EXERCISE REQUIREMENTS ::
From the first line of the data through the line containing "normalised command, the", return each line exactly.

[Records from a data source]

※ ※ ※

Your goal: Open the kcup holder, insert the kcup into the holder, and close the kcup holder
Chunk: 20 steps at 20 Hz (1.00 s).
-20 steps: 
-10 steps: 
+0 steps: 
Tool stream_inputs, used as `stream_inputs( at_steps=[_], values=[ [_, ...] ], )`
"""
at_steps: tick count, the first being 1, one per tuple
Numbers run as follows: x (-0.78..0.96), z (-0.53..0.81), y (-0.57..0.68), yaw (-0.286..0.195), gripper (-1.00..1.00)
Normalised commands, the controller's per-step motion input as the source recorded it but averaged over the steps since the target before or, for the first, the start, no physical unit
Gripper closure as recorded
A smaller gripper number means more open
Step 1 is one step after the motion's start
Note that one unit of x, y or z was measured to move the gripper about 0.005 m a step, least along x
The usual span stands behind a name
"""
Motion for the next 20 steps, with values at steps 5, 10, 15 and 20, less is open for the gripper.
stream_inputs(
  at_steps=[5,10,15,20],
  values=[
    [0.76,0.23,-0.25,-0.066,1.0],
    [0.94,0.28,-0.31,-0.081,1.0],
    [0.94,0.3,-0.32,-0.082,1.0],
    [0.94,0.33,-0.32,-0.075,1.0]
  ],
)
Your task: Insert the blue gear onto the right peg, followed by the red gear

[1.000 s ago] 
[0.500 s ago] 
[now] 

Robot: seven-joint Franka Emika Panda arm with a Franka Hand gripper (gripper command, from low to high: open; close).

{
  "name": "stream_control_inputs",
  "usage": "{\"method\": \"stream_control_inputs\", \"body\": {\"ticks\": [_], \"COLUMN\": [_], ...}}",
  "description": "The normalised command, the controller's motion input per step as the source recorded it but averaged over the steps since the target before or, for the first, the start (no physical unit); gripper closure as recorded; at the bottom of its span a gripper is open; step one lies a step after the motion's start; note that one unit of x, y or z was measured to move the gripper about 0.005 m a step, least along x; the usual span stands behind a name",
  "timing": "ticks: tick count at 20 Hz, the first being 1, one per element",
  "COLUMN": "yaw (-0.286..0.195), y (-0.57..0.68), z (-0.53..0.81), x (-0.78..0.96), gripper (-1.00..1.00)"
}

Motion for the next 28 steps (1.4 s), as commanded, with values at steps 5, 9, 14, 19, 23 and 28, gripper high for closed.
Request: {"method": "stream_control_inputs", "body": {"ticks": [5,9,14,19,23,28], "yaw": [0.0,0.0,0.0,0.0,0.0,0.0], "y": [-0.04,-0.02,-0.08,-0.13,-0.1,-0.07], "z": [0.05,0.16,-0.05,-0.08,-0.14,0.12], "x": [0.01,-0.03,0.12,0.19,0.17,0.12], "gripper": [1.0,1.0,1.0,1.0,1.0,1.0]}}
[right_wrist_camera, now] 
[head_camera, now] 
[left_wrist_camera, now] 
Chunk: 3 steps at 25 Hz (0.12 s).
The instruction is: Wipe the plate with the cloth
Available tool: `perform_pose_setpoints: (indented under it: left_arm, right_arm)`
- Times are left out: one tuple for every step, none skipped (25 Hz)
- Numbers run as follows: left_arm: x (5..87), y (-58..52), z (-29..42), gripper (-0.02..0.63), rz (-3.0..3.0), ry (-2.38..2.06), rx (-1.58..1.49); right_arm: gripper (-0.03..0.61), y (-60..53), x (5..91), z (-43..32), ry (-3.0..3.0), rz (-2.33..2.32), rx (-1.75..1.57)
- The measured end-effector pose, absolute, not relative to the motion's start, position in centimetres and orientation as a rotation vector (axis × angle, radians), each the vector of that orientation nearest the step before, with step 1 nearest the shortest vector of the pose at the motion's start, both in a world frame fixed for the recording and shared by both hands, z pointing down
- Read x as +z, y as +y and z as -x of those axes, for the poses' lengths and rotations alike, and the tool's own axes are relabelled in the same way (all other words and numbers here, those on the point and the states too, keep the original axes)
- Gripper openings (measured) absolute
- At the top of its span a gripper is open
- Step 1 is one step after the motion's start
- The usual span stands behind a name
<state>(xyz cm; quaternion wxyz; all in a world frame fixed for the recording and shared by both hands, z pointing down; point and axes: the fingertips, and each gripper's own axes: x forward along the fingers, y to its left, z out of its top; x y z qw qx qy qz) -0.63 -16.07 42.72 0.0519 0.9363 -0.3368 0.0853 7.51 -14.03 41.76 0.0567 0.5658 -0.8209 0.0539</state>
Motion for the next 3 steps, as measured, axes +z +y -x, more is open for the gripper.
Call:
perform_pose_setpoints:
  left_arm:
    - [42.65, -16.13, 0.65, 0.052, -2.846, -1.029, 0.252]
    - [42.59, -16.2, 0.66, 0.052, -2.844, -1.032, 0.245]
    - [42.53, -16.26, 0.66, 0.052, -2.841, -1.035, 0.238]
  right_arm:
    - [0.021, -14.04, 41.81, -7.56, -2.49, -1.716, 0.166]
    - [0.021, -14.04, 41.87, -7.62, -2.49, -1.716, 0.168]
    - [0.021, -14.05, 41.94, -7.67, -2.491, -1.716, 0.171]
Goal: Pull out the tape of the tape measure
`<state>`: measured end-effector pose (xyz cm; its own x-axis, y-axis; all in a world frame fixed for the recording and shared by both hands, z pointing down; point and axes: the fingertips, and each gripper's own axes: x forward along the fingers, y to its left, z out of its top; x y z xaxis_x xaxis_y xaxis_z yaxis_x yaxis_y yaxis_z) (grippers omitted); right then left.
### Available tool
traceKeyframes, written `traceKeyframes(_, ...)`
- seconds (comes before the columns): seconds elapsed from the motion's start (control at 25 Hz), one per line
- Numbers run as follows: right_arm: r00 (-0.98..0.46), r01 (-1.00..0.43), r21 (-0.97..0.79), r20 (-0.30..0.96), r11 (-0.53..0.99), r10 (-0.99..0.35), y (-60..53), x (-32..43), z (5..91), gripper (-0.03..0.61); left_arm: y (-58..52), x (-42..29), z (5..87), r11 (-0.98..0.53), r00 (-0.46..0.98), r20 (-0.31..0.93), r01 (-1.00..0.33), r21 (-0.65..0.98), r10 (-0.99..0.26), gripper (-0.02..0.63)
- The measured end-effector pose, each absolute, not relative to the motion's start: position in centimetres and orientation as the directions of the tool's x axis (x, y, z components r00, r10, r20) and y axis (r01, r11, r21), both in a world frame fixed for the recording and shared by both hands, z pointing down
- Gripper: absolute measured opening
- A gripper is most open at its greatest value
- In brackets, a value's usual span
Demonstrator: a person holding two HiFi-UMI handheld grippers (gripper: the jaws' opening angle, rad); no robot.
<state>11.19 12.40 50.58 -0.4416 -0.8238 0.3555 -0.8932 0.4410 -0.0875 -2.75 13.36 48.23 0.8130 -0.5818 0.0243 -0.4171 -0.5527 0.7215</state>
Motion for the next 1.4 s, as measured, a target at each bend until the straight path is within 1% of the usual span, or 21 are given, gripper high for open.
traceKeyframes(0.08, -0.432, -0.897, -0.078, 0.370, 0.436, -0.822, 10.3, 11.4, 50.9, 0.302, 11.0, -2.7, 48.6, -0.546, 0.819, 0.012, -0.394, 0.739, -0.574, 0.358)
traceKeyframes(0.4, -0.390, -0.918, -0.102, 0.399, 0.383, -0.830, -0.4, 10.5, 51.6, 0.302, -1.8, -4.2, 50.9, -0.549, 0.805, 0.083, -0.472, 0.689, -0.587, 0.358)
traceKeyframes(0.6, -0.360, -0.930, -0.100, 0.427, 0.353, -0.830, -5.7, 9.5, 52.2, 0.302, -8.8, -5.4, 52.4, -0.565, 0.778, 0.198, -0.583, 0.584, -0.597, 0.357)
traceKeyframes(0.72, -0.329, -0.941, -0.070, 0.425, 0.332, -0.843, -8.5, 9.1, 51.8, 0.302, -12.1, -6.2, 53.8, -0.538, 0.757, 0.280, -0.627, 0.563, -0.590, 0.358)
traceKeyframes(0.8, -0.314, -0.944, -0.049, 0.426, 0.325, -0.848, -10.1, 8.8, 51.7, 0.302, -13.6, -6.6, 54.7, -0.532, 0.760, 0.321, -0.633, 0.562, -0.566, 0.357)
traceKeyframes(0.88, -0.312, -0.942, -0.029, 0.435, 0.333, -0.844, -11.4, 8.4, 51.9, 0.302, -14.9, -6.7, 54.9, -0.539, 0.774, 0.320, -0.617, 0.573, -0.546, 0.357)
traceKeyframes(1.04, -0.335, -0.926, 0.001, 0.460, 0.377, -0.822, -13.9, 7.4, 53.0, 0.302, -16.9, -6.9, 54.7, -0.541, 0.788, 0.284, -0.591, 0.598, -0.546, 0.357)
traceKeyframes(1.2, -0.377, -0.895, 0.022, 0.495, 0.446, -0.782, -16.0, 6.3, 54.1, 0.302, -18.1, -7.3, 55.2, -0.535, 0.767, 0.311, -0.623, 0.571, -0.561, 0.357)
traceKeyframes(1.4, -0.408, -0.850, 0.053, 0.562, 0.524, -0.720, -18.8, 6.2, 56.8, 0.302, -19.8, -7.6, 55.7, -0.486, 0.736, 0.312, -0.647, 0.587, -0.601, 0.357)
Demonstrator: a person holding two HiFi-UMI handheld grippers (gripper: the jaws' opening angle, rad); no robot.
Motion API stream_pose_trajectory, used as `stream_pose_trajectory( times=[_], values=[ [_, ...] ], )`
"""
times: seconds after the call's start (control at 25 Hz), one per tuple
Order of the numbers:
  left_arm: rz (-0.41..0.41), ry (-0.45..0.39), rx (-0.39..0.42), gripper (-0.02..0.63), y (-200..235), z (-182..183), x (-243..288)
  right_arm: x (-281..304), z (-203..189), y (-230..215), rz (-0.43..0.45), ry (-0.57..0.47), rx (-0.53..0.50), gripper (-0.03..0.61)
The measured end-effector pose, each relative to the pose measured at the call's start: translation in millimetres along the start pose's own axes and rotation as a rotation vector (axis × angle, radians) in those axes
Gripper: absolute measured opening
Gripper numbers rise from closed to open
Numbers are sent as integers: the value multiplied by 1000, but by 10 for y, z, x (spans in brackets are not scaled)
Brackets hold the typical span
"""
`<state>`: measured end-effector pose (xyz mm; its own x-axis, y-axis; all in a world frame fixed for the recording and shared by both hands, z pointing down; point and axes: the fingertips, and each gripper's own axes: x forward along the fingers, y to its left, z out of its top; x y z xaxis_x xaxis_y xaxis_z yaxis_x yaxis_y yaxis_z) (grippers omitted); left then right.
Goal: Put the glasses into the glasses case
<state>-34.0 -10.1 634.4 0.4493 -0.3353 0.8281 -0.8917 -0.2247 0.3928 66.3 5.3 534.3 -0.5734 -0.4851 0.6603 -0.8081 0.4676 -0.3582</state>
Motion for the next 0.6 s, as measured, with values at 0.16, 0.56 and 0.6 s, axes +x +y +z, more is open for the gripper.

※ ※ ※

SOLUTION FOR THIS EXERCISE ::
Your goal: Open the kcup holder, insert the kcup into the holder, and close the kcup holder
Chunk: 20 steps at 20 Hz (1.00 s).
-20 steps: 
-10 steps: 
+0 steps: 
Tool stream_inputs, used as `stream_inputs( at_steps=[_], values=[ [_, ...] ], )`
"""
at_steps: tick count, the first being 1, one per tuple
Numbers run as follows: x (-0.78..0.96), z (-0.53..0.81), y (-0.57..0.68), yaw (-0.286..0.195), gripper (-1.00..1.00)
Normalised commands, the controller's per-step motion input as the source recorded it but averaged over the steps since the target before or, for the first, the start, no physical unit
Gripper closure as recorded
A smaller gripper number means more open
Step 1 is one step after the motion's start
Note that one unit of x, y or z was measured to move the gripper about 0.005 m a step, least along x
The usual span stands behind a name
"""
Motion for the next 20 steps, with values at steps 5, 10, 15 and 20, less is open for the gripper.
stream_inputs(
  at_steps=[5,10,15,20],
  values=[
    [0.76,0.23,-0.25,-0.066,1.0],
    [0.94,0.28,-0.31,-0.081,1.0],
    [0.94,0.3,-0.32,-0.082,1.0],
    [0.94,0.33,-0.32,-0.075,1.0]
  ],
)
Your task: Insert the blue gear onto the right peg, followed by the red gear

[1.000 s ago] 
[0.500 s ago] 
[now] 

Robot: seven-joint Franka Emika Panda arm with a Franka Hand gripper (gripper command, from low to high: open; close).

{
  "name": "stream_control_inputs",
  "usage": "{\"method\": \"stream_control_inputs\", \"body\": {\"ticks\": [_], \"COLUMN\": [_], ...}}",
  "description": "The normalised command, the controller's motion input per step as the source recorded it but averaged over the steps since the target before or, for the first, the start (no physical unit); gripper closure as recorded; at the bottom of its span a gripper is open; step one lies a step after the motion's start; note that one unit of x, y or z was measured to move the gripper about 0.005 m a step, least along x; the usual span stands behind a name",

Nothing further belongs to this answer.